When I watched the show, I just assumed that Dustin's oft-repeated comeback about his "cleidocranial dysplasia" was a just fancy scientific way of saying "late tooth development" or something.
But turns out, it's actually an incredibly rare congenital disorder that affects one in a million people. Symptoms can include underdeveloped bones and joints, absent collarbones, shortened limbs, skull deformities, and, yes, dental abnormalities like adult teeth that fail to come in when they're supposed to.
Which is really all just a fancy scientific way of saying that Dustin is awesome.
That might seem like a deep-cut from a totally random medical text. But there's a good reason it was mentioned in the show.
Gaten Matarazzo, who played Dustin on the show, has cleidocranial dysplasia in real life.
While his is a more mild case — he really is missing some teeth, which makes him speak with a lisp, and he's missing his collar bones, which means he can do some crazy things with his shoulders — that doesn't mean that his life has been easy.
The 14-year-old has had to endure several surgeries, and it's also made it harder for him to find work as an actor.
"It was always because of my lisp, and me being shorter and having the teeth issue, that was always the reason they couldn’t cast me,” he explained in an interview with BBC Radio.
"They couldn’t write in a disability into the show because they had already written the script."
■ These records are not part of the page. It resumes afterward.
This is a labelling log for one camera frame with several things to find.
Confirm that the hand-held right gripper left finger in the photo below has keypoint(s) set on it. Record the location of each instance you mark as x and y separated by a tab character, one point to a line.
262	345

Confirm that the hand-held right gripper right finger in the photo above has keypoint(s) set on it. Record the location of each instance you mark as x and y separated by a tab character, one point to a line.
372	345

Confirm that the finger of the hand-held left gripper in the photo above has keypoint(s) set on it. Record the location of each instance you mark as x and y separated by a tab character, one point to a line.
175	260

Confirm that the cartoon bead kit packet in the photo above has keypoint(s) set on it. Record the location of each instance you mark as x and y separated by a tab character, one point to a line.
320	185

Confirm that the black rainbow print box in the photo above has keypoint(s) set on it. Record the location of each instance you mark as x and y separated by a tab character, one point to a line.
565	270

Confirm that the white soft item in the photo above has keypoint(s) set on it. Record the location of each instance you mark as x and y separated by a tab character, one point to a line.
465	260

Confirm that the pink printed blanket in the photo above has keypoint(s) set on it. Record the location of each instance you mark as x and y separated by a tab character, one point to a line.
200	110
That made it all-the-more powerful when the Duffer Brothers, who created "Stranger Things," not only cast Matarazzo in the show, but also embraced his condition and made it a part of the character. (Of course, that wasn't the only part of his character that the writers embraced...)
Matarazzo is using his newfound fame to raise awareness about this rare condition too.
He's opened up to People magazine and the BBC, spreading knowledge about the condition far and wide.
"I just want to raise awareness for it and let people know that it's not something they should be afraid of showing," he told the British talk show host Jonathan Ross.
That sudden limelight has also had a tangible impact on people like Matarazzo. "It really helps them come out of their shells a little bit. Because a lot of people have it much worse than I do and it affects them much worse than it does me," he told the Daily Beast. "Because this was in the show and this is the first time they’ve heard of it outside the doctor’s office, it made them feel really good and it inspired them."
Despite the setbacks that he's faced in the past, Matarazzo's success today is a moving reminder that representation for folks with disabilities is important.
In addition to "Stranger Things," he's even appeared on Broadway several times, and let me tell you: This 14-year-old kid with missing teeth, and a lisp, can belt out show tunes like there's no tomorrow.
There was a time not too long ago when all this would have been impossible. But thanks to people like Gaten Matarazzo, representation is making the world brighter — and fairer — every day.